There are over 16 thousand police departments in our nation and there are over 600,000 police with no national standards. This means policing is local in our nation and, therefore, the improvement of police must be taken on at the local level.
•           Quality policing begins at home.
•           Citizens determine the quality of their police departments.
•           Quality policing is dependent upon public approval.
A few years ago, Michael Scott and I wrote a short piece on these qualities. If you are unsure about what you should expect from your police, read on:
Qualities of Police in a Free and Democratic Society
David C. Couper and Michael S. Scott

•           Accountable
Police recognize the nature and extent of their discretionary authority and must always be accountable to the people, their elected representatives, and the law for their actions, and be as transparent as possible in their decision-making.
•           Collaborative
Police must be able to collaborate, as appropriate, with community members and other organizations in settling disagreements, choosing policing strategies, and solving policing problems. This collaborative style must also apply to the way police departments are led and managed. This means police leaders must actively listen to their officers and work with them in identifying and resolving department and community problems.
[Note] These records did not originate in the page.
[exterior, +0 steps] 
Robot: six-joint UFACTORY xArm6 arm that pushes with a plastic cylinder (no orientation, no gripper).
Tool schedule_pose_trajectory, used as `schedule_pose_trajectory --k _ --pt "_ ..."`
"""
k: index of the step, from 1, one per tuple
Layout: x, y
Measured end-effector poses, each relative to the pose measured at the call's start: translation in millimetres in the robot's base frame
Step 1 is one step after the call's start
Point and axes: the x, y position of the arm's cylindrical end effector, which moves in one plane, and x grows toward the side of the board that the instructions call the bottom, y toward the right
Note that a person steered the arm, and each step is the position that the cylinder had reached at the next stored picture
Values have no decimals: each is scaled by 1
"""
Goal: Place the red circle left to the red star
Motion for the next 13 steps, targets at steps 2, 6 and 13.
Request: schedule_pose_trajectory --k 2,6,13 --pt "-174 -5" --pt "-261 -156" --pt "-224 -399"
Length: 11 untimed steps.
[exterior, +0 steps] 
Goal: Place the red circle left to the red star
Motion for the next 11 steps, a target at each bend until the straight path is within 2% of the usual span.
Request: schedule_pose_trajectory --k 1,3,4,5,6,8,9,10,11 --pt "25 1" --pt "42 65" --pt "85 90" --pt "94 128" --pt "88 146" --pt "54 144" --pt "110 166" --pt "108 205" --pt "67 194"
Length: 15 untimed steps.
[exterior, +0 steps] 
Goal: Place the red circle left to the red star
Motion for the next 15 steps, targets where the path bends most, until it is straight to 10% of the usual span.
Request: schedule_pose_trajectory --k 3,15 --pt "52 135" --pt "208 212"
•           Educated and trained
All police officers with arrest powers should begin their career with a broad and advanced education in the sciences and humanities. Training should consist of rigorous and extensive training courses in an adult-learning climate that teaches both the ethics and skills of democratic policing.
•           Effective and preventive
The mark of a good police department and the officers who work within it is that they continuously seek to handle their business more effectively and fairly, emphasizing preventing crime and disorder and not merely responding to it, and applying research and practical knowledge, using problem-solving methods, toward that end.
•           Honest
Honesty and good ethical practice are essential. The search for and cultivation of these traits begin with the selection process and continue throughout an officer’s career. Only those police candidates who have demonstrated good decision-making so far in their lives should be selected.
•           Model citizen
Police officers must not only be good police officers, but good citizens as well, modeling the values and virtues of good citizenship in their professional and personal lives.
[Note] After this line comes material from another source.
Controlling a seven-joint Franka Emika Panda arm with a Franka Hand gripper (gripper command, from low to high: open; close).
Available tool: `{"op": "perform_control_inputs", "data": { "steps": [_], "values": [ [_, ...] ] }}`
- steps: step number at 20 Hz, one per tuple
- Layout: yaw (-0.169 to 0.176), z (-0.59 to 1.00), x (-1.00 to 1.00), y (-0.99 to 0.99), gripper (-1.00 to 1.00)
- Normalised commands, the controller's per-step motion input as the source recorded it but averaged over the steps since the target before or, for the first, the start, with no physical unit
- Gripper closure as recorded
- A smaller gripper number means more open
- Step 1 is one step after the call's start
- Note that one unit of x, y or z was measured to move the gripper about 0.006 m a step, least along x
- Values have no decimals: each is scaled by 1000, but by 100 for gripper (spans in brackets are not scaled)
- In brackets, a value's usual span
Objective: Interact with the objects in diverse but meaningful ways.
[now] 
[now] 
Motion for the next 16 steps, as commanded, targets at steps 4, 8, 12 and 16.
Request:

•           Peacekeeper and protector
The police role is, above all else, that of community peacekeepers, and not merely law enforcers or crime fighters. Their training, work, and values all point towards the keeping of peace in the community. As gatekeepers to the criminal justice system, police must see themselves as defenders and protectors of Constitutional and human rights, especially for those who cannot defend or care for themselves in our society.
•           Representative
The members of police organizations must be demographically representative of the communities they serve, both because it reflects fair employment opportunities and because it enables the police to be more effective in achieving their objectives.
•           Respectful
Police officers should treat all persons with unconditional courtesy and respect, and be willing to listen to others, especially to those without social power or status. Likewise, police leaders should treat their workers with courtesy and respect their employment rights.
•           Restrained
The preservation of life should be the foundation for all police use of force. Police officers should continually prepare themselves to use physical force in a restrained and proper manner, with special training in its application to those who are mentally ill. Deadly force should be used only as a last resort and only when death or serious injury of the officer or another person is imminent. Less-than-lethal force should be preferred where possible.
•           Servant leader
Every police officer, regardless of rank, must simultaneously be a good leader and a good servant, to the public and to the police organization. Servant leaders use their authority and influence to improve others’ welfare.
•           Unbiased

Although some bias is inherent in human nature, police officers recognize that they can and should train themselves to reduce their biases and deal with all people fairly and without regard to their race, ethnicity, gender, socio-economic condition, national origin, citizenship status, or sexual orientation.